— WORK INSTRUCTIONS —
Gather, from the data below, each line in which the word "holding" occurs.

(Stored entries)
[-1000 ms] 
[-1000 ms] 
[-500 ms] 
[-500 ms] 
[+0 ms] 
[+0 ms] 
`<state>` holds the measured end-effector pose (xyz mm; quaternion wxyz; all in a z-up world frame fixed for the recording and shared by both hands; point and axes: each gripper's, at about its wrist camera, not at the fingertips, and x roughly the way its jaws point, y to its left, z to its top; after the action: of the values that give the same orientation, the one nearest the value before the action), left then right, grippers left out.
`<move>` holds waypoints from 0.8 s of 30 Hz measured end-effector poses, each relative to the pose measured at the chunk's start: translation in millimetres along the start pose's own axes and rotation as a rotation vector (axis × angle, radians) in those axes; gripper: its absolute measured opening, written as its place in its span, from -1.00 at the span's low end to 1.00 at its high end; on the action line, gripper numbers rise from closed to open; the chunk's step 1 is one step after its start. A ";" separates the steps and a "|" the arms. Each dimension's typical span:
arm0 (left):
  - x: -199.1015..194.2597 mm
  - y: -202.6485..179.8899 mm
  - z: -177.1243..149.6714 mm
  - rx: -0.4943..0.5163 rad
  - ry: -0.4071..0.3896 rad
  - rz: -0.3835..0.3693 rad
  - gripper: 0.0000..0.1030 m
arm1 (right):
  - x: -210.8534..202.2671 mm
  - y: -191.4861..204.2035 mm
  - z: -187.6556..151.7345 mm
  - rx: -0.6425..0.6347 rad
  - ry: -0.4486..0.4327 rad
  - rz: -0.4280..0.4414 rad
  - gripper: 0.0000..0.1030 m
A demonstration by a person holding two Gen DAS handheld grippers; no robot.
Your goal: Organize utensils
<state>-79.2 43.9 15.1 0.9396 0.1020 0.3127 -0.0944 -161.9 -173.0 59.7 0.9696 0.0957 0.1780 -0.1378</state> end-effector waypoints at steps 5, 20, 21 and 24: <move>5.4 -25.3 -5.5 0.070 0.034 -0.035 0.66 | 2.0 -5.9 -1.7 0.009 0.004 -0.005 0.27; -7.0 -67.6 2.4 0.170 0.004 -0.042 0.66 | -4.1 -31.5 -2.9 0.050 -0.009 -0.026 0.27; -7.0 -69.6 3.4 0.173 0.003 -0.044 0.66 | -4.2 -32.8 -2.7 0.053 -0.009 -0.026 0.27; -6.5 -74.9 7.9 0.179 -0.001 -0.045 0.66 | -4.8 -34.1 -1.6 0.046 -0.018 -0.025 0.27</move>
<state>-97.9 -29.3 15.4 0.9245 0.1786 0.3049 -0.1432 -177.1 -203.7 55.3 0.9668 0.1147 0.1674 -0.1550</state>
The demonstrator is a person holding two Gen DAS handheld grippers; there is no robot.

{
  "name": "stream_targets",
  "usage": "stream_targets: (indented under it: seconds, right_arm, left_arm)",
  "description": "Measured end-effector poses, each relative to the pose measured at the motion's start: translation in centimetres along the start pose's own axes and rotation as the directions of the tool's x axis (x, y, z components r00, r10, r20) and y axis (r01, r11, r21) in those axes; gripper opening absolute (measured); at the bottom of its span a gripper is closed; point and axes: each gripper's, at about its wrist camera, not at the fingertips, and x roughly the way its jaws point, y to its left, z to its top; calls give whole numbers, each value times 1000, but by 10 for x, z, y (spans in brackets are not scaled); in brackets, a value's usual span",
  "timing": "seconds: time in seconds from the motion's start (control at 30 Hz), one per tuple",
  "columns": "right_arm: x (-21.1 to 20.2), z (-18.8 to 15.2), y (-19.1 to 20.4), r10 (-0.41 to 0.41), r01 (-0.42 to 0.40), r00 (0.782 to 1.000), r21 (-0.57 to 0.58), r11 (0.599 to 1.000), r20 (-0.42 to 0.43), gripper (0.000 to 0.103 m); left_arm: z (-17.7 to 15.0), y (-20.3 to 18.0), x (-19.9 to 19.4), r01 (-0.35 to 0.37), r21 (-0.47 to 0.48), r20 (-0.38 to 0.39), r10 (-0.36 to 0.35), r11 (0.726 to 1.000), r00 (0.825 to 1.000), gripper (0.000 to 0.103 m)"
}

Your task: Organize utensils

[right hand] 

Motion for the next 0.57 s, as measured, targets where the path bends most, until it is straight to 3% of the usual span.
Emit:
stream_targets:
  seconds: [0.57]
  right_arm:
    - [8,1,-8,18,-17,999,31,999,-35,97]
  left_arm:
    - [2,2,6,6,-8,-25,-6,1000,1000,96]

— RESPONSE TO THIS TASK —
A demonstration by a person holding two Gen DAS handheld grippers; no robot.
The demonstrator is a person holding two Gen DAS handheld grippers; there is no robot.

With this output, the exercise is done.